We talk a lot about health education and choice, especially when it comes to women’s bodies and health. Whether that’s safe and affordable access to abortion, or proper education around contraception, or pelvic floor health. So how does Tania think we can all advocate for our health better in this new age of endless information? For her, starting the conversation is crucial. 'The first step to solving a problem is identifying it, proving that more open conversation about women's health is vital. Because not only would it help call attention to symptoms and signs that shouldn't be ignored, but also raise awareness of any support and treatment options available. Ultimately, our work at Elvie isn't limited to technology; we want to empower women to talk openly about their health, breaking decades-old taboos in the process.’

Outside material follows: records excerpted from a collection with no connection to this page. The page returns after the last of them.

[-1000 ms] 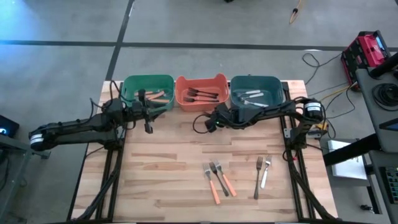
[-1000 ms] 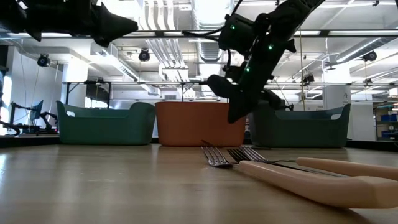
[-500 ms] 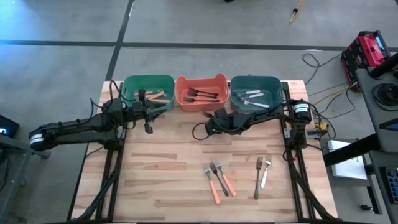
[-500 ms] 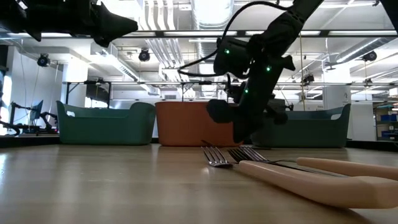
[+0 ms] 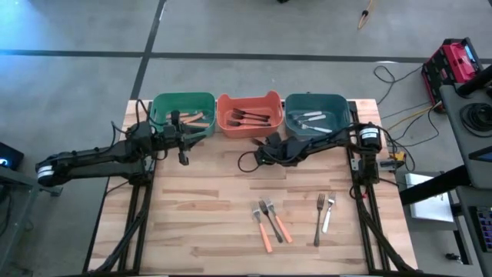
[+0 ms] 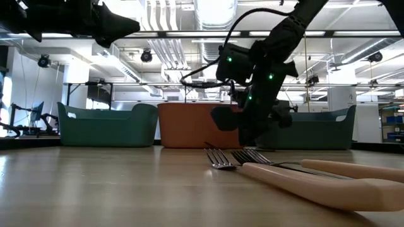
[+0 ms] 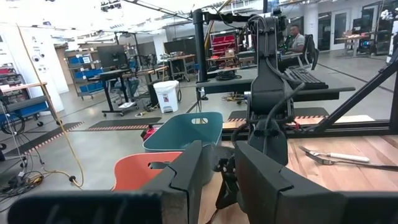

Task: Sort silverware by color (type)
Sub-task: Put the black fork into the orange bin

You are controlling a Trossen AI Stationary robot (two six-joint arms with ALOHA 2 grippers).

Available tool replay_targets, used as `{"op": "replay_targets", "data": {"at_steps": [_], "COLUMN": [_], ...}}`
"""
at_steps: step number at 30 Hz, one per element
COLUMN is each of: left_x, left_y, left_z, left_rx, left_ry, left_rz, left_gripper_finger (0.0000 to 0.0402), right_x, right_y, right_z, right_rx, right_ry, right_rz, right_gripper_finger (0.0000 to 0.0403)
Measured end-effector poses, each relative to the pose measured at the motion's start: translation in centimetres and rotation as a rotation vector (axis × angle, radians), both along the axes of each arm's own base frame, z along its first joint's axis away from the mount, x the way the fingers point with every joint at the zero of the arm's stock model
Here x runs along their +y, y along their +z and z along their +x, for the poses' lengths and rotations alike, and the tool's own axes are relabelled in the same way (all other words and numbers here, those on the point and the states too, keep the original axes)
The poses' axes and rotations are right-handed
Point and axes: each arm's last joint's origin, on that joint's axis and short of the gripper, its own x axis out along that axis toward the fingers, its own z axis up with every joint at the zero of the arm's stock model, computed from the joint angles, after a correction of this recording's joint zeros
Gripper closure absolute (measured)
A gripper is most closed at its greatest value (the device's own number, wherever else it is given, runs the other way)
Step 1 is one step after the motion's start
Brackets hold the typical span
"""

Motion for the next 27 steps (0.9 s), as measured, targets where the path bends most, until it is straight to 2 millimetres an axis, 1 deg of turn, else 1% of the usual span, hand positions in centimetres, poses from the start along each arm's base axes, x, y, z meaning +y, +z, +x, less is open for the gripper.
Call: {"op": "replay_targets", "data": {"at_steps": [2, 5, 12, 15, 20, 22, 23, 25, 27], "left_x": [0.0, 0.0, 0.0, 0.0, 0.0, 0.0, 0.0, 0.0, 0.0], "left_y": [0.0, 0.0, 0.0, 0.0, 0.0, 0.0, 0.0, 0.0, 0.0], "left_z": [0.0, 0.0, 0.0, 0.0, 0.0, 0.0, 0.0, 0.0, 0.0], "left_rx": [0.001, 0.001, 0.001, 0.001, 0.001, 0.001, 0.001, 0.001, 0.002], "left_ry": [0.0, 0.0, 0.0, 0.0, -0.001, -0.001, -0.001, -0.001, -0.001], "left_rz": [0.0, 0.0, 0.0, 0.0, 0.0, 0.0, 0.0, 0.0, 0.0], "left_gripper_finger": [0.0324, 0.0324, 0.0324, 0.0324, 0.0324, 0.0324, 0.0324, 0.0324, 0.0324], "right_x": [0.0, 0.2, 1.3, 1.6, 1.6, 1.5, 1.4, 1.1, 0.8], "right_y": [-0.5, -0.5, 0.7, 1.5, 4.0, 5.0, 5.5, 6.2, 6.6], "right_z": [0.0, 0.2, 0.7, 0.9, 1.1, 1.3, 1.4, 1.6, 1.7], "right_rx": [0.012, 0.002, -0.044, -0.044, 0.005, 0.049, 0.082, 0.152, 0.195], "right_ry": [-0.005, -0.008, 0.043, 0.045, 0.059, 0.105, 0.156, 0.29, 0.459], "right_rz": [-0.009, 0.002, 0.122, 0.147, 0.163, 0.191, 0.208, 0.242, 0.267], "right_gripper_finger": [0.039, 0.039, 0.039, 0.039, 0.039, 0.039, 0.039, 0.039, 0.039]}}
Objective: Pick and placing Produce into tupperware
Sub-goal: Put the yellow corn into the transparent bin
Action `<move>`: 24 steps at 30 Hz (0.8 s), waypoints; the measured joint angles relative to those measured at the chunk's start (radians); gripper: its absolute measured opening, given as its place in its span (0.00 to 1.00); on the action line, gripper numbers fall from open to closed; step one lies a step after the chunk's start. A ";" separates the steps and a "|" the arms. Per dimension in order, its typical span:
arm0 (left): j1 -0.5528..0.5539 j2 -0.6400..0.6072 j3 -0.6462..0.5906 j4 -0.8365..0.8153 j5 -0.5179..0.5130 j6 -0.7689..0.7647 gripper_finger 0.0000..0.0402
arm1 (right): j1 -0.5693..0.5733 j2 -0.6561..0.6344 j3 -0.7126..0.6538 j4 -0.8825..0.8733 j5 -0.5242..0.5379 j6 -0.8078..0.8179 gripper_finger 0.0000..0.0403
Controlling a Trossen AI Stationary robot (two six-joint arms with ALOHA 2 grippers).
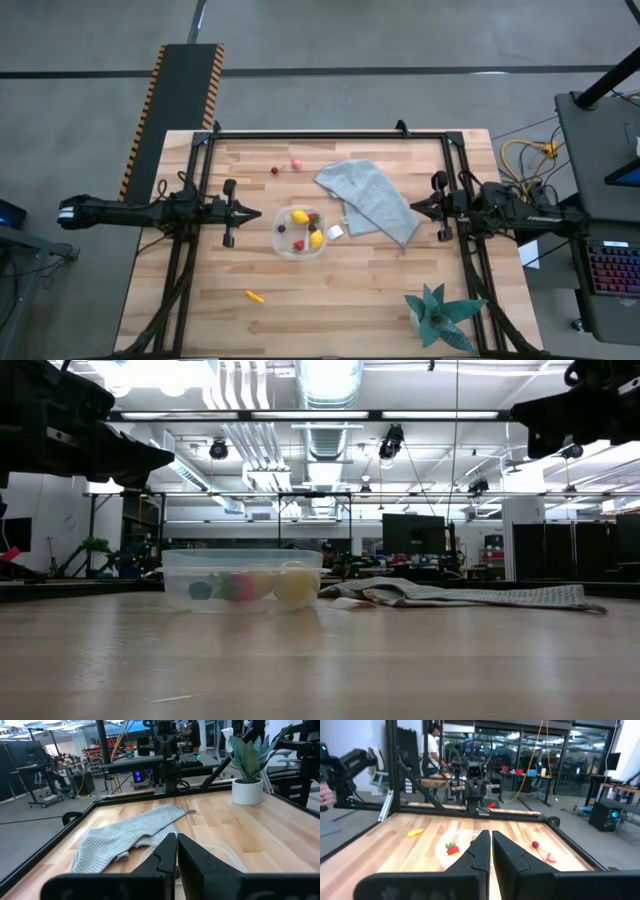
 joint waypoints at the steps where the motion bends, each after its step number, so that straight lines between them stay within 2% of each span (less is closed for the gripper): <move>1: 0.000 0.000 0.000 0.001 0.000 0.000 0.00 | 0.002 -0.021 -0.005 -0.007 0.000 0.002 0.02; 17: 0.000 -0.001 0.000 0.007 -0.027 0.051 0.00 | 0.002 -0.023 -0.027 -0.035 0.000 0.024 0.02; 20: 0.000 0.003 0.000 0.069 -0.008 0.045 0.00 | 0.002 -0.023 -0.027 -0.035 0.000 0.022 0.02; 22: 0.000 0.004 0.003 0.119 0.026 0.017 0.02 | 0.002 -0.023 -0.027 -0.035 0.000 0.007 0.02; 24: 0.000 0.005 0.025 0.086 0.046 -0.030 0.07 | 0.002 -0.023 -0.027 -0.035 0.000 0.000 0.02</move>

And as she points out, progress might be slow, but it is happening. Genome testing is available on the NHS - although you must meet certain criteria (if your doctor thinks
you may have a health condition caused by a change in one or more of your genes, someone in your family has a health condition caused by a change in genes, if some of your close relatives have a particular type of cancer that could be inherited, or if you or your partner have a health condition that could be passed on to your children), Risk reduction surgery is available for anyone with a risk over 30%, which has changed since Tania's decision to pursue surgery. There was no specific support for those carrying the CHEK2 mutation Tania had when she started her journey, but now there is.
Ultimately the more information we have about our bodies and our health, the louder we can shout, the better we can advocate for ourselves. If we’re lucky this drips down into the health advice we’re given, and the support and treatment available for everyone. They say knowledge is power, and nowhere is that more true than when it comes to our own bodies.